**Task description:** Down to the last line, repeat the records exactly.

Records from a collection

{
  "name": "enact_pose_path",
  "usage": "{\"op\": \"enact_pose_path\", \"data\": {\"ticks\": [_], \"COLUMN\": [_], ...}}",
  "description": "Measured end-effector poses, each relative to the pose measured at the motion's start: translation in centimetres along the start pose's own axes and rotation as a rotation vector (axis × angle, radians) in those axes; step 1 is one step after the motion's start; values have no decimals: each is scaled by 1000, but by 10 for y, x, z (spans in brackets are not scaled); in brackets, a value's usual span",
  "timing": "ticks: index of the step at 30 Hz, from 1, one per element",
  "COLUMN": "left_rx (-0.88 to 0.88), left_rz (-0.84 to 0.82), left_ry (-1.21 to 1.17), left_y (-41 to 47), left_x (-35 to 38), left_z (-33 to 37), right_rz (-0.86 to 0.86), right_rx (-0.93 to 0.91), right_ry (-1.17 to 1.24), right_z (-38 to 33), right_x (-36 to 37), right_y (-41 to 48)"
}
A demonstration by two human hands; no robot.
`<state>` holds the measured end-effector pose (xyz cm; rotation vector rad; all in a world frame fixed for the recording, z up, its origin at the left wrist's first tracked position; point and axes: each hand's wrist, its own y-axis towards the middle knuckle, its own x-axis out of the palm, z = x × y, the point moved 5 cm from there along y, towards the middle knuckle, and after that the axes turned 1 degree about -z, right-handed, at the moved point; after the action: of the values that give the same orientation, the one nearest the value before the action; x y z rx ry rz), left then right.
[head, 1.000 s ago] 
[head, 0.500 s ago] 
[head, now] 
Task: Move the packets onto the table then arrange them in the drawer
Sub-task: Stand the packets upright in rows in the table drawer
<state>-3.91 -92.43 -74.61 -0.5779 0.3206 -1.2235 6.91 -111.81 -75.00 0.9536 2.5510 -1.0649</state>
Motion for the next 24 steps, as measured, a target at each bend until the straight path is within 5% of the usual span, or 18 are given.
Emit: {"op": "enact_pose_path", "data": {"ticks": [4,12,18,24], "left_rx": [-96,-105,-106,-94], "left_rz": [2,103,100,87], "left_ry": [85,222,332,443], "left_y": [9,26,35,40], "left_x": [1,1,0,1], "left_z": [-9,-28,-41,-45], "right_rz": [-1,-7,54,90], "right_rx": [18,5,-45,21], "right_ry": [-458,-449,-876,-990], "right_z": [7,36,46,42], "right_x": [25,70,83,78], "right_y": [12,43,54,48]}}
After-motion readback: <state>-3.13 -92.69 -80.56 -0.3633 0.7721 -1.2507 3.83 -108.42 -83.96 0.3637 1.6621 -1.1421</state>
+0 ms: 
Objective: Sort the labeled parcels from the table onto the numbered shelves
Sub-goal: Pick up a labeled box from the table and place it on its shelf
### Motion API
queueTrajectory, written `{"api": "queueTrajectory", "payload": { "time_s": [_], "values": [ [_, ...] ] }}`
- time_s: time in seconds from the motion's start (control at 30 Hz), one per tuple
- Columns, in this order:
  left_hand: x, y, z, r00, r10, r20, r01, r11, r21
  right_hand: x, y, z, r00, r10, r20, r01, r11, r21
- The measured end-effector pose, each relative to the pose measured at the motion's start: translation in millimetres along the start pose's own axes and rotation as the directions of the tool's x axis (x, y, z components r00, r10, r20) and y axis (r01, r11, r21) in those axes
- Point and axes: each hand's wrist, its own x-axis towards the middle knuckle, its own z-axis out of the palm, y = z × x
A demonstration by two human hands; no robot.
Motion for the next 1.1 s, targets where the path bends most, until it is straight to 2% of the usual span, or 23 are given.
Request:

**Your response:**
{
  "name": "enact_pose_path",
  "usage": "{\"op\": \"enact_pose_path\", \"data\": {\"ticks\": [_], \"COLUMN\": [_], ...}}",
  "description": "Measured end-effector poses, each relative to the pose measured at the motion's start: translation in centimetres along the start pose's own axes and rotation as a rotation vector (axis × angle, radians) in those axes; step 1 is one step after the motion's start; values have no decimals: each is scaled by 1000, but by 10 for y, x, z (spans in brackets are not scaled); in brackets, a value's usual span",
  "timing": "ticks: index of the step at 30 Hz, from 1, one per element",
  "COLUMN": "left_rx (-0.88 to 0.88), left_rz (-0.84 to 0.82), left_ry (-1.21 to 1.17), left_y (-41 to 47), left_x (-35 to 38), left_z (-33 to 37), right_rz (-0.86 to 0.86), right_rx (-0.93 to 0.91), right_ry (-1.17 to 1.24), right_z (-38 to 33), right_x (-36 to 37), right_y (-41 to 48)"
}
A demonstration by two human hands; no robot.
`<state>` holds the measured end-effector pose (xyz cm; rotation vector rad; all in a world frame fixed for the recording, z up, its origin at the left wrist's first tracked position; point and axes: each hand's wrist, its own y-axis towards the middle knuckle, its own x-axis out of the palm, z = x × y, the point moved 5 cm from there along y, towards the middle knuckle, and after that the axes turned 1 degree about -z, right-handed, at the moved point; after the action: of the values that give the same orientation, the one nearest the value before the action; x y z rx ry rz), left then right.
[head, 1.000 s ago] 
[head, 0.500 s ago] 
[head, now] 
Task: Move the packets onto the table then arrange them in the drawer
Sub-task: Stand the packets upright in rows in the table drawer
<state>-3.91 -92.43 -74.61 -0.5779 0.3206 -1.2235 6.91 -111.81 -75.00 0.9536 2.5510 -1.0649</state>
Motion for the next 24 steps, as measured, a target at each bend until the straight path is within 5% of the usual span, or 18 are given.
Emit: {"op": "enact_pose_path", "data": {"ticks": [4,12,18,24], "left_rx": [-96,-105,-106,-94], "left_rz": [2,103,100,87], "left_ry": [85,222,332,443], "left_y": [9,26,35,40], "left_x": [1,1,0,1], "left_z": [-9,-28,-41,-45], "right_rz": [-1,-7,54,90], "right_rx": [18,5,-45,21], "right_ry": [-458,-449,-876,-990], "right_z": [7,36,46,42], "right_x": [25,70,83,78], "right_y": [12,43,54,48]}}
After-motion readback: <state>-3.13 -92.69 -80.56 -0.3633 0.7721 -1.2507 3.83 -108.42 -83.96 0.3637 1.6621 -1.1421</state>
+0 ms: 
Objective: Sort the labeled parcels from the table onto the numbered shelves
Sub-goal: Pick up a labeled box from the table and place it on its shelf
### Motion API
queueTrajectory, written `{"api": "queueTrajectory", "payload": { "time_s": [_], "values": [ [_, ...] ] }}`
- time_s: time in seconds from the motion's start (control at 30 Hz), one per tuple
- Columns, in this order:
  left_hand: x, y, z, r00, r10, r20, r01, r11, r21
  right_hand: x, y, z, r00, r10, r20, r01, r11, r21
- The measured end-effector pose, each relative to the pose measured at the motion's start: translation in millimetres along the start pose's own axes and rotation as the directions of the tool's x axis (x, y, z components r00, r10, r20) and y axis (r01, r11, r21) in those axes
- Point and axes: each hand's wrist, its own x-axis towards the middle knuckle, its own z-axis out of the palm, y = z × x
A demonstration by two human hands; no robot.
Motion for the next 1.1 s, targets where the path bends most, until it is straight to 2% of the usual span, or 23 are given.
Request:

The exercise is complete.